Wir alle sind Zeitzeugen eines gigantischen Auffahrunfalls: Der indische Subkontinent rammt sich in die Flanke Asiens, und die Gipfel des Himalaya sind nichts anderes als die geologischen Knautschzonen:
Die bisherige Annahme war, dass dieser Aufprall vor etwa 50 Millionen Jahren begann (er dauert übrigens bis heute noch an). Doch neuere Messungen des Geologen Oliver Jagoutz und seiner KollegInnen vom Department of Earth, Atmospheric and Planetary Sciences am Massachusetts Insitute of Technology (= mein Arbeitgeber) haben gezeigt, dass dieser Aufprall zwischen Indien und Eurasien deutlich jüngeren Datums ist – er begann “erst” vor etwa 40 Millionen Jahren. Dies hat die Uni in einer Pressemitteilung bekannt gegeben; das Paper selbst wird in den Earth and Planetary Science Letters erscheinen.
Klar, nach menschlichen Maßstäben ist das eine unvorstellbar lange Zeit, und was machen da schon ein paar Millionen mehr oder weniger aus? Aber geologisch gesehen sind 40 Millionen Jahre nur eine kurze Episode in den 4,6 Milliarden Jahren, die unsere Erde schon besteht – auf eine menschliche Lebensspanne von, sagen wir mal, 80 Jahren umgerechnet entspräche das etwa acht Monaten. Und so ganz abwegig war die bisherige Annahme, dass die kontinentale Karambolage vor 50 Millionen Jahren begann, auch nach Jagoutz’ Analyse nicht; anhand der Gesteinsformationen im Himalaya konnte er rekonstruieren, dass sozusagen ein “drittes Fahrzeug” in den Crash verwickelt war: Ehe die indische Landmasse auf Eurasien prallte, kollidierte sie mit einer vorgelagerten Inselkette. Dieser Vorgang begann demnach vor etwa 50 Millionen Jahren; es dauerte aber weitere zehn Millionen Jahre, bis dieser “Serien-Auffahrunfall” das eurasische Festland erreichte.

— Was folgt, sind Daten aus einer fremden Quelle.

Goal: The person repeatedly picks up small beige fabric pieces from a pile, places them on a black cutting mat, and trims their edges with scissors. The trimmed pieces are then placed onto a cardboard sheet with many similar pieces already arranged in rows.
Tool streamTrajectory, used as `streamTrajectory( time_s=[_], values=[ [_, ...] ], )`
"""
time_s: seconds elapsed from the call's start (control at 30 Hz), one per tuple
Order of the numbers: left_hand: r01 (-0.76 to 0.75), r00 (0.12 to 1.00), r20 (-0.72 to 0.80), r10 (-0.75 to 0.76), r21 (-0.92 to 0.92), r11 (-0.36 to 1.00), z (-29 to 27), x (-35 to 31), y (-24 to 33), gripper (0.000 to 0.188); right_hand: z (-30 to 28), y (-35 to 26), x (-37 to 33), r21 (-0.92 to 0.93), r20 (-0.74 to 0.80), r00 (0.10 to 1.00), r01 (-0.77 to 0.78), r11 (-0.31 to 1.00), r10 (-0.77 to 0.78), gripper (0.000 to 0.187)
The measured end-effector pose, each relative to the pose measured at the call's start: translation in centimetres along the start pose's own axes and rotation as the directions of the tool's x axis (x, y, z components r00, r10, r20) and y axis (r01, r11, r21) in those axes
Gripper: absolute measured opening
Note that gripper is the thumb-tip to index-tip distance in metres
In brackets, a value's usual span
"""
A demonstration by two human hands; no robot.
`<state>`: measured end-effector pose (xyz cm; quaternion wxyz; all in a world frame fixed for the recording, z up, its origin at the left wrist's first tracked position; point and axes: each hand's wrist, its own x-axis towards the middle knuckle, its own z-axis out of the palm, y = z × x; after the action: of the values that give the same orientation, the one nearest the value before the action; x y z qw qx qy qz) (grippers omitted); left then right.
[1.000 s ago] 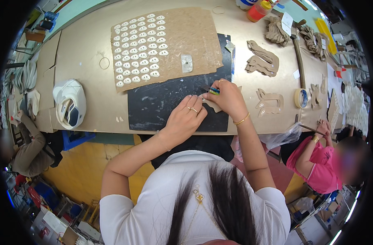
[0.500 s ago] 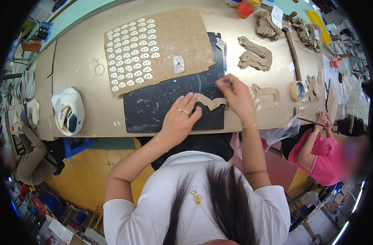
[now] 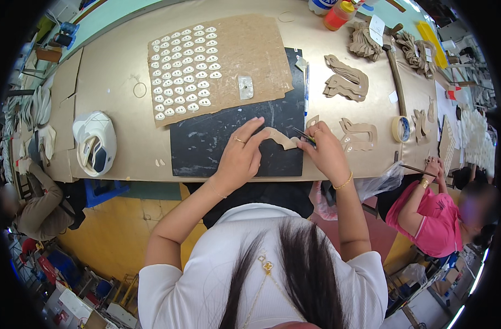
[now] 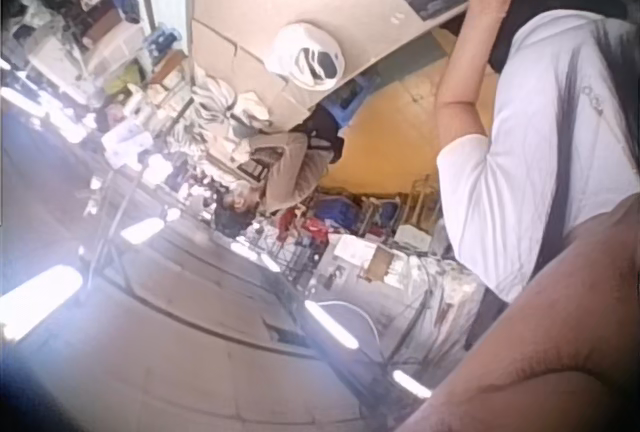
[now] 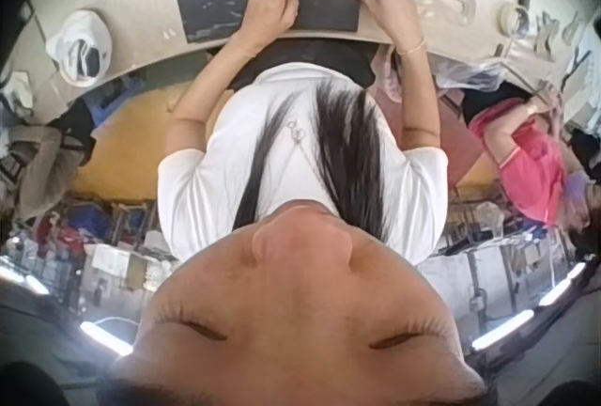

Nachweisen ließ sich der Beginn der Kollision durch Messungen bestimmter Neodym- und Hafnium-Isotope, die in den Mineralien angereichert sind, die wiederum als charakteristische Begleiterscheinung solcher kontinentaler Zusammenstöße gebildet werden. Dabei fanden die MIT-GeologInnen heraus, dass am südlichen Rand der “Knautschzone” diese Isotope Mineralien (denen sie in mehr als 3000 Zirkonkristallen nachgespürt hatten) in der Tat vor etwa 50 Millionen Jahren gebildet wurden – am nördlichen Rand hingegen (= “vorne”) jedoch um zehn Millionen Jahre jünger datierten. Daraus leiten sie ihr Modell der Serienkarambolage ab.
Eine “weltbewegende” Erkenntnis, im wörtlichen Sinn. Denn je nach Aufprallszenario ergibt sich eine andere Annahme der ursprünglichen Landmasse des Subkontinents; je nach Tempo und Dauer wäre inzwischen mehr oder weniger davon unter die erasische Platte gerutscht.